■ **What to produce**:
Among the entries below, find each line with "picture" and show it.

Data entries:
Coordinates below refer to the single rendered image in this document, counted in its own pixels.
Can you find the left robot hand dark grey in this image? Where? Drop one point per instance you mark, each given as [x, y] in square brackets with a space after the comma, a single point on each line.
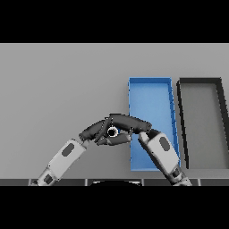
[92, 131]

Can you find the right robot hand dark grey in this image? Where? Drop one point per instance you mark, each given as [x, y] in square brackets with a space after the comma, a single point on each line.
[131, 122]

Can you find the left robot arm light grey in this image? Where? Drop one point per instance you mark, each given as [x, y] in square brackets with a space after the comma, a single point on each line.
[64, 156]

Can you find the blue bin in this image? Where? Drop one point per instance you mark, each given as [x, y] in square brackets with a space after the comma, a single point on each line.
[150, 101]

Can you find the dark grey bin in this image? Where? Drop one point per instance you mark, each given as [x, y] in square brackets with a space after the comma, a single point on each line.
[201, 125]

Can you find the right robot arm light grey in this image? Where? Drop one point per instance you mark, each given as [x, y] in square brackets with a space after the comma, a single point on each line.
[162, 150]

...

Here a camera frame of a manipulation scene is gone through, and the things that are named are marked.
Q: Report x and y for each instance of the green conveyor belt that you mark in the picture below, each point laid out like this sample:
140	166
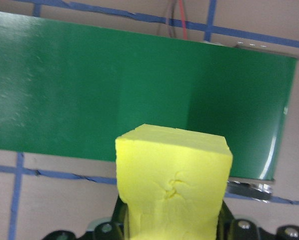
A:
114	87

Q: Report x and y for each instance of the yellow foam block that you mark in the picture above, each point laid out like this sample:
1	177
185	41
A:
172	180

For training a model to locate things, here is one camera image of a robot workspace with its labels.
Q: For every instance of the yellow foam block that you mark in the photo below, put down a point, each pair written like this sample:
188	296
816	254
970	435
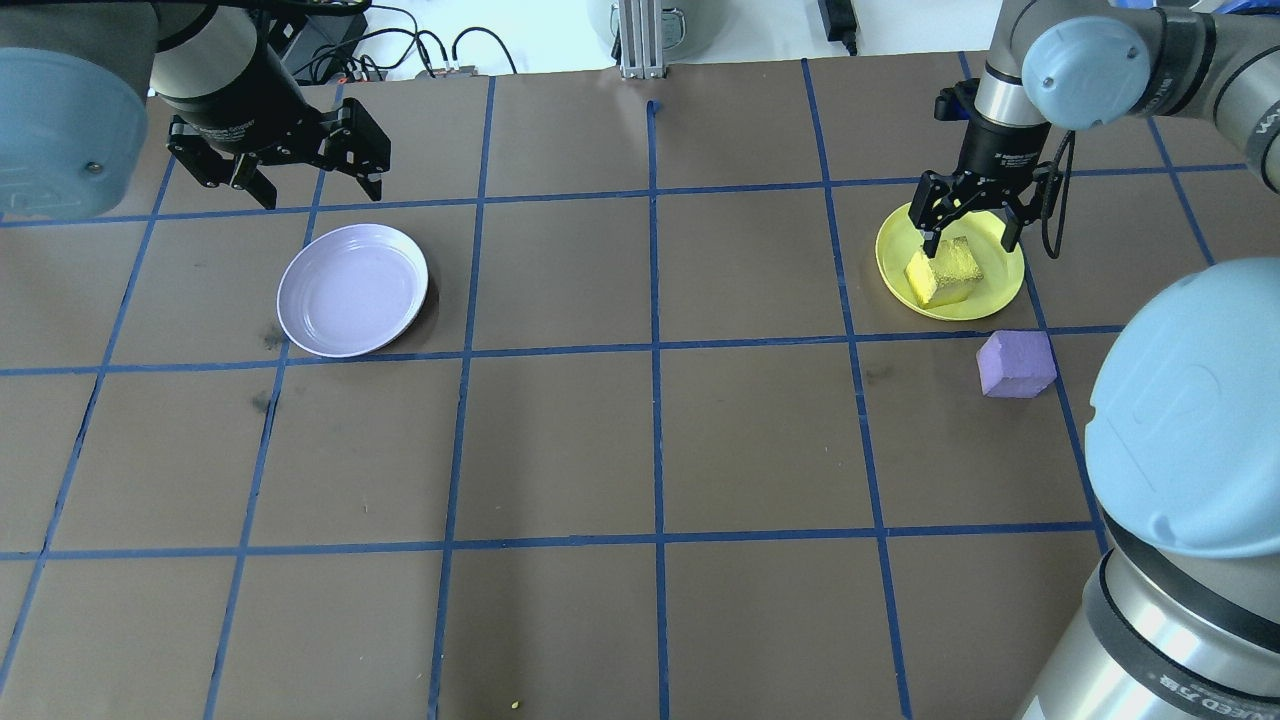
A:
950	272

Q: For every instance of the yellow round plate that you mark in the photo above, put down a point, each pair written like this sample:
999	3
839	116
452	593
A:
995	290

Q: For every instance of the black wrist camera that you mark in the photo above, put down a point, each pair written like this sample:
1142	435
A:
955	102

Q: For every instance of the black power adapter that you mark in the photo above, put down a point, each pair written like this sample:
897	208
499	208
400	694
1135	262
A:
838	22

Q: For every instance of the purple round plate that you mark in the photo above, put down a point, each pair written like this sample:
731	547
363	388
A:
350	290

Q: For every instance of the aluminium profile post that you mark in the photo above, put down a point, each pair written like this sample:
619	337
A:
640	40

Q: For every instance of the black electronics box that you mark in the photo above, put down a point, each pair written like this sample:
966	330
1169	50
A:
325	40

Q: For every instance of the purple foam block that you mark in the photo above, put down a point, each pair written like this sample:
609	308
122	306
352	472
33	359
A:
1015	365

■ **Answer to this exercise**:
Q: Report x and y for each instance of the green conveyor belt that you mark in the picture below, each point laid out like this sample:
Q: Report x and y for each instance of the yellow foam block that you mark in the picture above, each point laid out like this sample:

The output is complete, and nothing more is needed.